• Your goal: In the entries that follow, which lines hold the string "normal"? List them.
(Beginning of Supplied material)
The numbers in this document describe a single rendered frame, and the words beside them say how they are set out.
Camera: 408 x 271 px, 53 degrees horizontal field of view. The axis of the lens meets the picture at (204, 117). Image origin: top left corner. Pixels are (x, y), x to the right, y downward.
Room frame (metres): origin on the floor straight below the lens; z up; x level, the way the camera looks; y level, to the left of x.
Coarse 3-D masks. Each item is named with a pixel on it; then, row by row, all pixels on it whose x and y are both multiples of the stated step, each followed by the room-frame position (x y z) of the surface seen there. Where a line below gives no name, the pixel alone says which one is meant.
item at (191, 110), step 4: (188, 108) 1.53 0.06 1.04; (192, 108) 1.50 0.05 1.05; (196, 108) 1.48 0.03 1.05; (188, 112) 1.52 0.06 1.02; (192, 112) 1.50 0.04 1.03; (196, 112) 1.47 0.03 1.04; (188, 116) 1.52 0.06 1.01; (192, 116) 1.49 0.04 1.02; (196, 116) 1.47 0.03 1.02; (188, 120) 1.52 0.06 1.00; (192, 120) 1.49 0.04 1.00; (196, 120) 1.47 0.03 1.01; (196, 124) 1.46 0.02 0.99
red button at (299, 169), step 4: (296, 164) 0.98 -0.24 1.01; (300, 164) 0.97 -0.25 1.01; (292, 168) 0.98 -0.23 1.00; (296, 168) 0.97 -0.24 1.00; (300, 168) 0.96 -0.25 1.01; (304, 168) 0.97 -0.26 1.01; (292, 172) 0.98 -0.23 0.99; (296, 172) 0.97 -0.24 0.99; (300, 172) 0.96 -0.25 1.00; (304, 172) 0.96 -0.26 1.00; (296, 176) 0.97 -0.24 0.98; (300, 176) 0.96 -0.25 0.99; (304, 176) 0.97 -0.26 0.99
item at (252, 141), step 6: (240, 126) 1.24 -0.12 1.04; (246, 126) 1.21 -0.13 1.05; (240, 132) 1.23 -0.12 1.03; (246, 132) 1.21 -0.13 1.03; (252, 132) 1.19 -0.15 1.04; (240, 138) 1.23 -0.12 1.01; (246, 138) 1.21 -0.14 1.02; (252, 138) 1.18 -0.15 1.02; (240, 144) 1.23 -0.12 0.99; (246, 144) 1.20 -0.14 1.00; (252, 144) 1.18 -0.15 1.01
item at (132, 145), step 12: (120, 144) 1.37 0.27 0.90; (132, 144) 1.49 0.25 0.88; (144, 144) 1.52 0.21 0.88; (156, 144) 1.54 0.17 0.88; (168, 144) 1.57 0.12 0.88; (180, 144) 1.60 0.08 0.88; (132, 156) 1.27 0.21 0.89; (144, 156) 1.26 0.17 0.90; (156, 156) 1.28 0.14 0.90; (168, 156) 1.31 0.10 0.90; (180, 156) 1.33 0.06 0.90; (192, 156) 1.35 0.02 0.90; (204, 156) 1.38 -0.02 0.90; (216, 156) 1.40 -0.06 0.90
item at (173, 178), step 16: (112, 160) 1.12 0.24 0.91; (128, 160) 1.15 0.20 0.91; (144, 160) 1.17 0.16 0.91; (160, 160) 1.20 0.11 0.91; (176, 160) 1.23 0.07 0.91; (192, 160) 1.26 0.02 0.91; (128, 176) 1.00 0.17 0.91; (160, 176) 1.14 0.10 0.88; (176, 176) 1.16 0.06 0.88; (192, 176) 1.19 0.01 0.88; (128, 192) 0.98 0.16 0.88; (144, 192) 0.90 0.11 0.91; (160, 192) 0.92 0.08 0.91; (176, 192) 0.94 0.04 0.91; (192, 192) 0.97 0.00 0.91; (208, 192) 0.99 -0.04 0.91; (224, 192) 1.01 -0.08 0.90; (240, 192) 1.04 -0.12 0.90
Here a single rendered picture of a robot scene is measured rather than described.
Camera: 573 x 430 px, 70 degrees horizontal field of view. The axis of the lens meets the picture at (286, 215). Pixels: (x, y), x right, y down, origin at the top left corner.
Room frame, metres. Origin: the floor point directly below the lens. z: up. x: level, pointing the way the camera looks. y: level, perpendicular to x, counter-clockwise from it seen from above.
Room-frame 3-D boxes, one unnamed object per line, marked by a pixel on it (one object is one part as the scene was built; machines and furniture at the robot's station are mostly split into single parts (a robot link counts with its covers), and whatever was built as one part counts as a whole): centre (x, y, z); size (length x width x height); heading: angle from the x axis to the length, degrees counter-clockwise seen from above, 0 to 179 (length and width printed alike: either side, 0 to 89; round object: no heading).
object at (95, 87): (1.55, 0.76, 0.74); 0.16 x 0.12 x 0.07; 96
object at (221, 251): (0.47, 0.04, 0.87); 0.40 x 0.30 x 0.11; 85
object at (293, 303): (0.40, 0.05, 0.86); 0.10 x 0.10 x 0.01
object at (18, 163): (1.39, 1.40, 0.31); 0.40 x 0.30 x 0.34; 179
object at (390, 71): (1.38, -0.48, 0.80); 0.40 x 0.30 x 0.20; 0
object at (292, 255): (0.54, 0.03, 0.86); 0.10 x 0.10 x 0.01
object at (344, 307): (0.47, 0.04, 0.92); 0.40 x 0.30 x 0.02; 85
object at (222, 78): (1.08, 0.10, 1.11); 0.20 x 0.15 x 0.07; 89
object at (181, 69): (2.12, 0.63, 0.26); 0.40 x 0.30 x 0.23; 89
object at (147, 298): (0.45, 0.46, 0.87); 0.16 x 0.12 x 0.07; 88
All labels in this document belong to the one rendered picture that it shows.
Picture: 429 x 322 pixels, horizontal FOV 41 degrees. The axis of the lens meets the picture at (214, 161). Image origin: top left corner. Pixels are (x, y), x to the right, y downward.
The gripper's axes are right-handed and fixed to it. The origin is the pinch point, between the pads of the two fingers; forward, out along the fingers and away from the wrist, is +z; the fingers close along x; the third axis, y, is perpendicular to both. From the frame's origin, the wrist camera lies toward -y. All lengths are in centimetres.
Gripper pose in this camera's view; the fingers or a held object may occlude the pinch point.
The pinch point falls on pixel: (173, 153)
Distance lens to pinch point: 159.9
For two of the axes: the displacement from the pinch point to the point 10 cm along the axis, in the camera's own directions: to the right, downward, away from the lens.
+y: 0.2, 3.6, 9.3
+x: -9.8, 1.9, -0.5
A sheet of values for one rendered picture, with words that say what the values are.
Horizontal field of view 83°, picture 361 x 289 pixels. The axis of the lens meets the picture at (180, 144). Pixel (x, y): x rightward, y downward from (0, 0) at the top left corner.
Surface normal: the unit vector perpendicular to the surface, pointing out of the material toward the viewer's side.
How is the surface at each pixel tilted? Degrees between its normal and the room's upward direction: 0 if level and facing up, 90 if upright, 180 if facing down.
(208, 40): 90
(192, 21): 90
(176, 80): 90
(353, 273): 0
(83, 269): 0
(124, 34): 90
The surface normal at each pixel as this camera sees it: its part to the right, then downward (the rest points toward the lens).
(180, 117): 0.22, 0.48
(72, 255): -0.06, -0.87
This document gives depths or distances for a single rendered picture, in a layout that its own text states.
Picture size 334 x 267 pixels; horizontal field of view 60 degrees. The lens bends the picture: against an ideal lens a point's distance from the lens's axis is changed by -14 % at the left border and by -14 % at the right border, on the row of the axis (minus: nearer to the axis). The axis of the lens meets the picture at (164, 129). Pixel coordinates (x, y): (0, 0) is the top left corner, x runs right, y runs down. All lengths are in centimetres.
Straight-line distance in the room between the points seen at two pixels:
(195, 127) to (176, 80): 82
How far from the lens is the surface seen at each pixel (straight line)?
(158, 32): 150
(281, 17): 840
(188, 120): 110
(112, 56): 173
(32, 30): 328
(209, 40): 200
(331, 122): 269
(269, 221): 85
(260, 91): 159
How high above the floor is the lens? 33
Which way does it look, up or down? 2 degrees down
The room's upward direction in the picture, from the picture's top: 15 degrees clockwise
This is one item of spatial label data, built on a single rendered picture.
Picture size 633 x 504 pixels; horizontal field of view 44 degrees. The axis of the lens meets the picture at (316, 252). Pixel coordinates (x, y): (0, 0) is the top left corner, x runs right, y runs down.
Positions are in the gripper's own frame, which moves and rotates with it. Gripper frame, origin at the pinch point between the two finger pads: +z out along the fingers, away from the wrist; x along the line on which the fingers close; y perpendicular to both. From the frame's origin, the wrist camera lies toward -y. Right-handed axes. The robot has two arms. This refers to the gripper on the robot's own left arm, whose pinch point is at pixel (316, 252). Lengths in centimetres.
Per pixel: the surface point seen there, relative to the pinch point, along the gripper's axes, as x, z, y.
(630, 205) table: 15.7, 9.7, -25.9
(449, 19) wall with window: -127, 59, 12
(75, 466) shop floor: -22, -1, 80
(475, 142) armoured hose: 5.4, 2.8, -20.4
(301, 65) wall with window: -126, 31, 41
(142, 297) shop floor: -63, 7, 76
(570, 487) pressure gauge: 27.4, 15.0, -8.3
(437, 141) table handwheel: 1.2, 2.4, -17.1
(End of Supplied material)
• Answer:
Surface normal: the unit vector perpendicular to the surface, pointing out of the material toward the viewer's side.
How is the surface at each pixel tilted? Degrees between its normal and the room's upward direction: 0 if level and facing up, 90 if upright, 180 if facing down.
The surface normal at each pixel as this camera sees it: its part to the right, then downward (the rest points toward the lens).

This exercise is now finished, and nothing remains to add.